You are asked to copy the entire listing exactly, apart from its pictures.

——

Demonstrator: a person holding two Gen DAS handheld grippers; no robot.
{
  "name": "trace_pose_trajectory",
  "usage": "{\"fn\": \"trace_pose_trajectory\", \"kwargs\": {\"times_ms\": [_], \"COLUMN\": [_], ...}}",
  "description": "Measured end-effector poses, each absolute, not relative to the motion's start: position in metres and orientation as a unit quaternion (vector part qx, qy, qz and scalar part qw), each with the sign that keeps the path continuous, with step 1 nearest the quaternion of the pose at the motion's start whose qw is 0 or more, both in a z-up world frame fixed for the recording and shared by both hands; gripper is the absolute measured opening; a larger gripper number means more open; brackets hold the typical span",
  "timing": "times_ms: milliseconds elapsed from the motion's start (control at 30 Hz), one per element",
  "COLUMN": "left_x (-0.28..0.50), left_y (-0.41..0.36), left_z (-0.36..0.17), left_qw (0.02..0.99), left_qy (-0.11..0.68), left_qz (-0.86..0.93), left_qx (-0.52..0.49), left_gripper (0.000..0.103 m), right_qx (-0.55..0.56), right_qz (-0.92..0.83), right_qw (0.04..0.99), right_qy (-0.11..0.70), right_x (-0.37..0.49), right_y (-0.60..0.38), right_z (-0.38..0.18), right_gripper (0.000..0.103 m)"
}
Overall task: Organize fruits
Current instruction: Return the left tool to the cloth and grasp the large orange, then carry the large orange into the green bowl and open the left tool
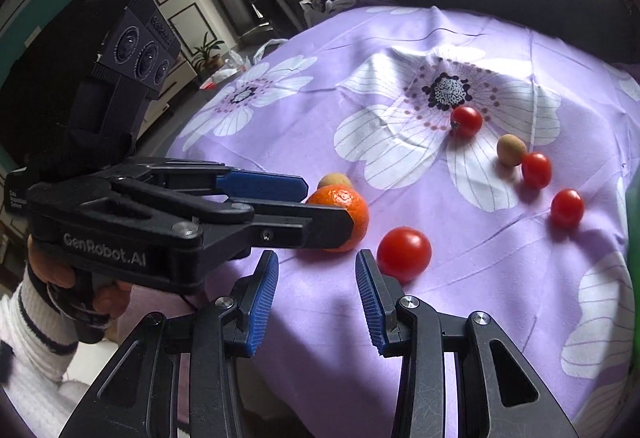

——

**Response to the task**
Demonstrator: a person holding two Gen DAS handheld grippers; no robot.
{
  "name": "trace_pose_trajectory",
  "usage": "{\"fn\": \"trace_pose_trajectory\", \"kwargs\": {\"times_ms\": [_], \"COLUMN\": [_], ...}}",
  "description": "Measured end-effector poses, each absolute, not relative to the motion's start: position in metres and orientation as a unit quaternion (vector part qx, qy, qz and scalar part qw), each with the sign that keeps the path continuous, with step 1 nearest the quaternion of the pose at the motion's start whose qw is 0 or more, both in a z-up world frame fixed for the recording and shared by both hands; gripper is the absolute measured opening; a larger gripper number means more open; brackets hold the typical span",
  "timing": "times_ms: milliseconds elapsed from the motion's start (control at 30 Hz), one per element",
  "COLUMN": "left_x (-0.28..0.50), left_y (-0.41..0.36), left_z (-0.36..0.17), left_qw (0.02..0.99), left_qy (-0.11..0.68), left_qz (-0.86..0.93), left_qx (-0.52..0.49), left_gripper (0.000..0.103 m), right_qx (-0.55..0.56), right_qz (-0.92..0.83), right_qw (0.04..0.99), right_qy (-0.11..0.70), right_x (-0.37..0.49), right_y (-0.60..0.38), right_z (-0.38..0.18), right_gripper (0.000..0.103 m)"
}
Overall task: Organize fruits
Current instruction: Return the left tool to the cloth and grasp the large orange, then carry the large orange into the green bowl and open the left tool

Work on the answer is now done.